EXERCISE OBJECTIVE —
Your copy should contain exactly the lines from the start of the listing through the line that holds "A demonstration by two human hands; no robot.", and no pictures.

PROVIDED MATERIAL —

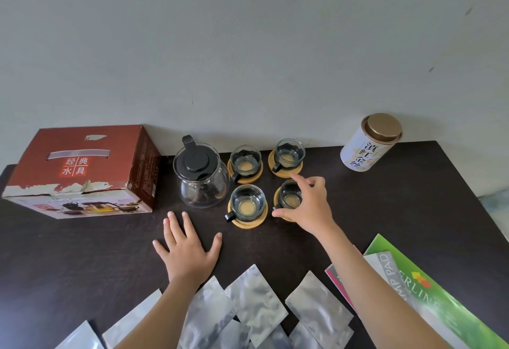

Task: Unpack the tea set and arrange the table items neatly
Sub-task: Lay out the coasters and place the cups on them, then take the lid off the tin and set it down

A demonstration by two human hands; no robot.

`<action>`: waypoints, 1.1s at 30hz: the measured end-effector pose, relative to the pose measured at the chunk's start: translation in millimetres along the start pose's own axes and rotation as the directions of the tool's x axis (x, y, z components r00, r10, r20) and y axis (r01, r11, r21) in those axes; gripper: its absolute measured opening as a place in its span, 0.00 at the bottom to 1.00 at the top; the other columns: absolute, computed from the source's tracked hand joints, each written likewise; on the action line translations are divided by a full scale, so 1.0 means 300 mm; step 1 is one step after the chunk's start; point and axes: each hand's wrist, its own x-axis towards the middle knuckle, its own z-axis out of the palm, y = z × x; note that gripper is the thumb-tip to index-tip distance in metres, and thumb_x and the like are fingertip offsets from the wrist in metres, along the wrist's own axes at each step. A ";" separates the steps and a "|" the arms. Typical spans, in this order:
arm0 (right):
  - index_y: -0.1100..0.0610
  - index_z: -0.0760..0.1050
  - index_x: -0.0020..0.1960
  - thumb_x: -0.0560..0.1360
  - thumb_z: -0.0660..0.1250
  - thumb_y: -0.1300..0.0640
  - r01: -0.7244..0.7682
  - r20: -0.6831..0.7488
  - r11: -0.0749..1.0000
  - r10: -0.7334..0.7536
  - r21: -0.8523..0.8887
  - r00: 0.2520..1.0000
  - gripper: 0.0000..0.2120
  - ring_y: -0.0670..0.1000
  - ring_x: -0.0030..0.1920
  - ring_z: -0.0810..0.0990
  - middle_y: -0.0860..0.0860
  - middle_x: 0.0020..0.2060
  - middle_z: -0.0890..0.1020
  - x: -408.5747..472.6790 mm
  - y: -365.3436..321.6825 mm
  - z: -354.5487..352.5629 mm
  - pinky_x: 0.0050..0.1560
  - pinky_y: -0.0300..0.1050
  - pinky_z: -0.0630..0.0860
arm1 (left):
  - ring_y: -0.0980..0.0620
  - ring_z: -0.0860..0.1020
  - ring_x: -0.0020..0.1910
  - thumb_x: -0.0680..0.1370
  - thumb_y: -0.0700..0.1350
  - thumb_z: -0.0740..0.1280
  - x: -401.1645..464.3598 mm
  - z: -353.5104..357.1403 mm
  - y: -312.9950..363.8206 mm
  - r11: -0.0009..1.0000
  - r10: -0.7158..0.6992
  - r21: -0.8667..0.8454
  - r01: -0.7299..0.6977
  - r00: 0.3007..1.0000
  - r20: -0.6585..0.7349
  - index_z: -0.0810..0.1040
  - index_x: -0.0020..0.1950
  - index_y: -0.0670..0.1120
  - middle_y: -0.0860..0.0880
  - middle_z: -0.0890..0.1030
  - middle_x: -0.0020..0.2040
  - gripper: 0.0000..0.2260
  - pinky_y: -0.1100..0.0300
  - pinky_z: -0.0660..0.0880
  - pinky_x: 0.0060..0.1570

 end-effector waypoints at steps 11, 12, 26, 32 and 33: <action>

RESPONSE TO THIS EXERCISE —
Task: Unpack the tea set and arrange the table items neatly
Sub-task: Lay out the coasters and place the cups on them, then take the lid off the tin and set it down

A demonstration by two human hands; no robot.

The exercise has no further content.